Investors rightly ask what the price of electricity from wind and solar will be four decades from now. Add in the problems of insurance and waste disposal, and it becomes clear why nuclear power is only progressing in countries where governments will provide huge subsidies in terms of accepting insurance risk, taking on decommissioning and providing fixed-price power purchase agreements that run for decades.

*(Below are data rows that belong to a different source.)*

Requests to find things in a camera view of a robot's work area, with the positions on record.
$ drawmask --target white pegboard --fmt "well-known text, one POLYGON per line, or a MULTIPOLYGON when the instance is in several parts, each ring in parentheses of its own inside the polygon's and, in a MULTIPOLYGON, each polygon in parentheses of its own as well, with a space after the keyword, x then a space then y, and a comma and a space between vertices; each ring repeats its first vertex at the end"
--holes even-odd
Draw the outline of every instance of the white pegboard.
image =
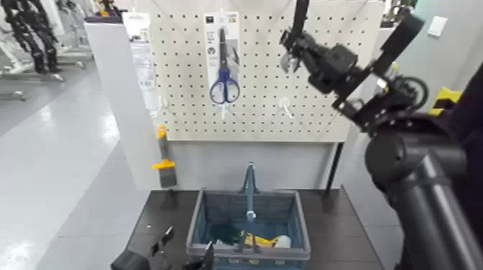
MULTIPOLYGON (((156 124, 165 124, 172 140, 209 141, 344 141, 349 122, 308 84, 301 67, 296 74, 280 69, 285 49, 283 30, 293 23, 295 2, 287 0, 151 0, 140 1, 151 14, 152 54, 158 93, 167 101, 156 124), (240 14, 240 98, 226 118, 211 102, 206 80, 203 13, 240 14), (278 107, 290 100, 290 119, 278 107)), ((381 1, 310 2, 305 30, 327 46, 342 43, 369 62, 382 16, 381 1)))

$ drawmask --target hanging product card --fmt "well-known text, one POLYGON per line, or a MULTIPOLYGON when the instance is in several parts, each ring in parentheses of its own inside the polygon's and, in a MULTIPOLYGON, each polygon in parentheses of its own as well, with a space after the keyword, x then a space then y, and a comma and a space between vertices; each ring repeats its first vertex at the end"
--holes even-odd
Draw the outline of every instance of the hanging product card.
POLYGON ((238 81, 239 73, 239 14, 238 12, 211 12, 203 16, 205 24, 206 67, 208 89, 218 80, 220 68, 220 29, 226 36, 226 58, 231 78, 238 81))
POLYGON ((150 25, 148 13, 123 12, 122 19, 130 40, 134 67, 146 108, 155 115, 158 109, 155 72, 151 63, 150 25))

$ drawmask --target gray basket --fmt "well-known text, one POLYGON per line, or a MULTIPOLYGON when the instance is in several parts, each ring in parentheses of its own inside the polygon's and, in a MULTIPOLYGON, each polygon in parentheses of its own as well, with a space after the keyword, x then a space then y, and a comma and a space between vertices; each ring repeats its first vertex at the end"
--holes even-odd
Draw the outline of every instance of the gray basket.
POLYGON ((215 245, 215 269, 304 269, 310 258, 311 245, 298 192, 258 192, 254 186, 253 164, 247 170, 242 192, 200 190, 186 240, 186 253, 202 257, 206 244, 213 240, 210 227, 227 223, 263 238, 289 236, 292 246, 243 248, 243 245, 215 245), (256 218, 247 218, 250 210, 256 218))

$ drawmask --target blue-handled scissors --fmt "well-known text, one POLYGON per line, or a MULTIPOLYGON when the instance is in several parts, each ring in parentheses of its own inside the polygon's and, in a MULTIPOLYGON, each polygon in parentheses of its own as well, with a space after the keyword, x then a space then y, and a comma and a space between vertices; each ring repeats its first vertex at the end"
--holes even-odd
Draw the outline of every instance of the blue-handled scissors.
POLYGON ((240 96, 238 83, 231 78, 226 60, 225 29, 220 29, 220 68, 218 80, 210 88, 210 98, 214 103, 232 103, 240 96))

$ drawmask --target pegboard hook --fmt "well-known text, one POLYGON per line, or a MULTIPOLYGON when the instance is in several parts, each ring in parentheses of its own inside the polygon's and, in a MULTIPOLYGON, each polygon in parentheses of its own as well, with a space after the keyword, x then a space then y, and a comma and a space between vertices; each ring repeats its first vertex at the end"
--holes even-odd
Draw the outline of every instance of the pegboard hook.
POLYGON ((162 111, 164 108, 168 109, 169 103, 167 102, 166 98, 162 96, 157 97, 157 110, 156 111, 151 111, 149 114, 151 118, 157 118, 157 115, 159 114, 160 111, 162 111))
POLYGON ((290 100, 286 96, 284 96, 280 99, 280 101, 278 101, 278 108, 284 110, 288 118, 294 119, 295 117, 288 110, 288 107, 290 107, 290 100))
POLYGON ((221 107, 221 119, 223 119, 223 120, 226 117, 226 112, 228 111, 228 106, 229 106, 229 104, 227 104, 227 103, 223 103, 223 104, 220 105, 220 107, 221 107))

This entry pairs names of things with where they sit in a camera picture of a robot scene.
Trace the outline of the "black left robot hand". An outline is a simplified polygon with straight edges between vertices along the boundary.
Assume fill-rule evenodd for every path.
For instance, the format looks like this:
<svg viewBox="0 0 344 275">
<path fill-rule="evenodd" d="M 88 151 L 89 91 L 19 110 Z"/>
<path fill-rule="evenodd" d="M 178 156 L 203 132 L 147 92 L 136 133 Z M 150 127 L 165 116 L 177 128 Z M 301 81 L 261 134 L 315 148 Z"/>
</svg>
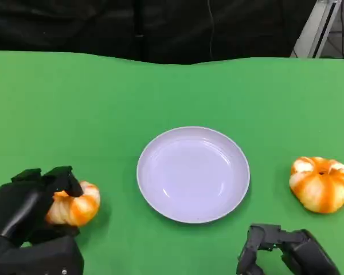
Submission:
<svg viewBox="0 0 344 275">
<path fill-rule="evenodd" d="M 53 195 L 59 191 L 83 195 L 71 166 L 55 167 L 44 175 L 40 168 L 27 169 L 0 186 L 0 237 L 20 247 L 25 242 L 36 245 L 66 235 L 77 236 L 77 226 L 46 220 Z"/>
</svg>

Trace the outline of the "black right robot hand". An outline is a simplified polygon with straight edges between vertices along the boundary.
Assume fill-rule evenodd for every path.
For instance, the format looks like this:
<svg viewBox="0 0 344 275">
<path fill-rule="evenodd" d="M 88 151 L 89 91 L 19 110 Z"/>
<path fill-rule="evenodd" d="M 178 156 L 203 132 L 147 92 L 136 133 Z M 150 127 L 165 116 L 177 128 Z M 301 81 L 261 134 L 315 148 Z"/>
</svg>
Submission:
<svg viewBox="0 0 344 275">
<path fill-rule="evenodd" d="M 333 260 L 306 229 L 285 231 L 280 225 L 252 224 L 238 257 L 237 274 L 264 274 L 256 263 L 257 252 L 280 249 L 292 274 L 340 274 Z"/>
</svg>

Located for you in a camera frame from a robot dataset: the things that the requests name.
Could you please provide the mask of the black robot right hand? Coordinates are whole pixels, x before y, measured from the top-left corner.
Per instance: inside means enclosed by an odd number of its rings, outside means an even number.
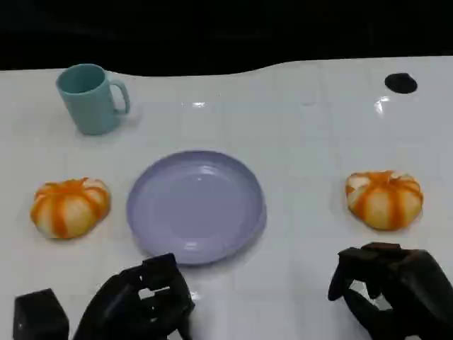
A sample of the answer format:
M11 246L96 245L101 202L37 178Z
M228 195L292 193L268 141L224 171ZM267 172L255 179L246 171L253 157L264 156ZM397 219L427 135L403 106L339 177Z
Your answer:
M452 338L452 284L429 252L372 242L338 256L328 299L344 299L372 339Z

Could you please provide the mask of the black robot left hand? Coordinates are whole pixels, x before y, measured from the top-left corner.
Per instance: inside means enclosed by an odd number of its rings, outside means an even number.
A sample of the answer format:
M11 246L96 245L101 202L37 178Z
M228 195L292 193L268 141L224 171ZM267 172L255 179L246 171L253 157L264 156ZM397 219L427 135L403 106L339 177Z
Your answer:
M75 339L192 339L195 308L174 254L147 259L110 277L88 304Z

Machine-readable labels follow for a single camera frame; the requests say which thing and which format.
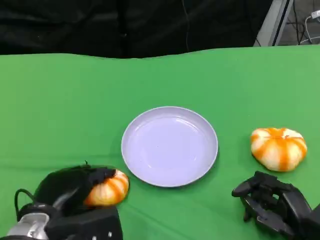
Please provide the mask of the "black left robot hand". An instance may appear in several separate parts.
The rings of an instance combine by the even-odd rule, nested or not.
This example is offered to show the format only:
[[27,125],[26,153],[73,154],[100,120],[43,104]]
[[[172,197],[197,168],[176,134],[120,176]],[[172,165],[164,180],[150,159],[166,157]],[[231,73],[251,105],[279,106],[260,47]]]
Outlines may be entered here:
[[114,168],[89,164],[63,168],[49,173],[37,187],[33,199],[62,212],[63,216],[76,215],[92,209],[102,209],[103,203],[90,203],[89,195],[95,187],[111,179]]

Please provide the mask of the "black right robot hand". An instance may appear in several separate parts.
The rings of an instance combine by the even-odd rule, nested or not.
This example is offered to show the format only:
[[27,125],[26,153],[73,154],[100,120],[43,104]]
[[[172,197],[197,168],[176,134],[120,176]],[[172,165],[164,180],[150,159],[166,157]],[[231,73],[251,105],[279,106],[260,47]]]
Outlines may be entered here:
[[253,219],[263,230],[288,240],[305,240],[304,220],[312,212],[298,188],[274,175],[256,171],[231,192],[244,206],[243,220]]

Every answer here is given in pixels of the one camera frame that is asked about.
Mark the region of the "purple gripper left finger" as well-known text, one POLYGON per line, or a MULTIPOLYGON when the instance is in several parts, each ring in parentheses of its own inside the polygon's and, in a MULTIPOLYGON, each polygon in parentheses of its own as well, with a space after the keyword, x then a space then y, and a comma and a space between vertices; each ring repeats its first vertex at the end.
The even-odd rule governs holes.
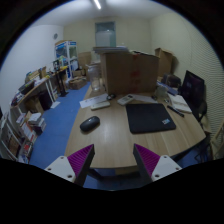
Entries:
POLYGON ((94 145, 91 144, 68 157, 59 156, 45 170, 69 182, 83 186, 94 155, 94 145))

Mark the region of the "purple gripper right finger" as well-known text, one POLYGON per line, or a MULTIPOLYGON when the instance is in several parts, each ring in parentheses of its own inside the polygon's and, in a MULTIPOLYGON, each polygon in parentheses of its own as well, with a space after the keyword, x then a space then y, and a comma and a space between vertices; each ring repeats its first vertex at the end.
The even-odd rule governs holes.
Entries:
POLYGON ((134 145, 133 155, 140 175, 149 182, 157 181, 181 170, 181 167, 168 155, 159 156, 138 144, 134 145))

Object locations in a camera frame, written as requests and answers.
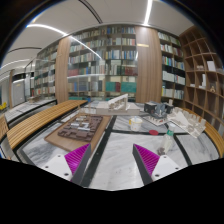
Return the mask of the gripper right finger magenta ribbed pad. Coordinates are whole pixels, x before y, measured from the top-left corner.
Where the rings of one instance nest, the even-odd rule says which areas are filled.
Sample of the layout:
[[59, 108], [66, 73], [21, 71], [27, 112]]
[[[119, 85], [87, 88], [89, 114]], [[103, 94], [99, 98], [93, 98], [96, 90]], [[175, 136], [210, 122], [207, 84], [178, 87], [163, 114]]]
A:
[[159, 156], [140, 145], [134, 144], [132, 153], [144, 185], [181, 170], [167, 155]]

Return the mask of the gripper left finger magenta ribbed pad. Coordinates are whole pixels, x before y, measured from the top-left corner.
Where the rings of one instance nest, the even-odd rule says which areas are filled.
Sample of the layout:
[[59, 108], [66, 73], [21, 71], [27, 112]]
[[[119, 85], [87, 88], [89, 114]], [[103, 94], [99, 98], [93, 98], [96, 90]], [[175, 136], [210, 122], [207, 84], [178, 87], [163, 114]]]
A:
[[57, 154], [42, 169], [79, 185], [91, 155], [91, 144], [83, 145], [66, 155]]

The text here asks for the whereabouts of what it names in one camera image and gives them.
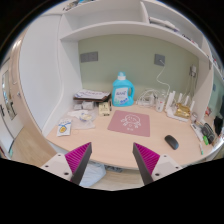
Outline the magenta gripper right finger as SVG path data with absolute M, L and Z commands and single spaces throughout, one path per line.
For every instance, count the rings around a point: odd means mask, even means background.
M 167 154 L 159 155 L 138 143 L 133 144 L 133 155 L 145 185 L 182 169 Z

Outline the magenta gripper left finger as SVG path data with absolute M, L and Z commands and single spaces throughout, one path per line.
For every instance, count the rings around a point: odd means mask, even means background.
M 66 154 L 57 153 L 42 166 L 42 169 L 79 185 L 91 153 L 92 145 L 86 143 Z

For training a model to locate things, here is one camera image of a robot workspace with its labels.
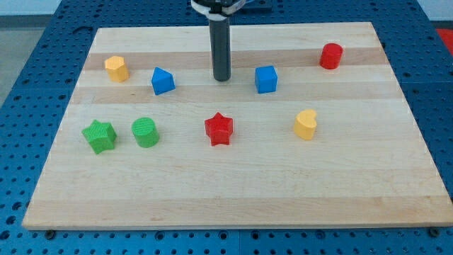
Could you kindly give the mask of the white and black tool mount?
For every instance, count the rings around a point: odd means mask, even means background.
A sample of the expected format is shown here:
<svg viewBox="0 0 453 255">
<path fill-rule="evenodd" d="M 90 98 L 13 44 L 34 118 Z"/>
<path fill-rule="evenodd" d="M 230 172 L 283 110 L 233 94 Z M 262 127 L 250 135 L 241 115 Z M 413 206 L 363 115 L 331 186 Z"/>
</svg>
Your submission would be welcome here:
<svg viewBox="0 0 453 255">
<path fill-rule="evenodd" d="M 191 7 L 210 21 L 223 21 L 245 5 L 245 0 L 191 0 Z"/>
</svg>

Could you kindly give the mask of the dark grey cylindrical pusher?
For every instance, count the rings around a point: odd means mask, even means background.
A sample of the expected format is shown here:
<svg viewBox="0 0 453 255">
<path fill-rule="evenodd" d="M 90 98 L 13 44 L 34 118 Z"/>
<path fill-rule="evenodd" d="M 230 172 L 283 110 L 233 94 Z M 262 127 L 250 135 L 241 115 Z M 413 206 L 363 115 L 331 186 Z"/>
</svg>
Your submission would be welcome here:
<svg viewBox="0 0 453 255">
<path fill-rule="evenodd" d="M 209 26 L 213 76 L 217 81 L 228 81 L 231 78 L 229 18 L 210 21 Z"/>
</svg>

On top of this, the issue of long-term storage of high-level nuclear waste remains problematic. Over the 60-year lifetime of an average nuclear plant, enough highly radioactive waste to fill an Olympic-sized swimming pool is generated. The waste will remain highly radioactive for several thousand years, yet not a single long-term, high-level nuclear waste facility exists anywhere on Earth.13 Given these factors, and the recent shrinking role of nuclear power globally, it’s hard to avoid the conclusion that the chances of a nuclear revival seem slender indeed.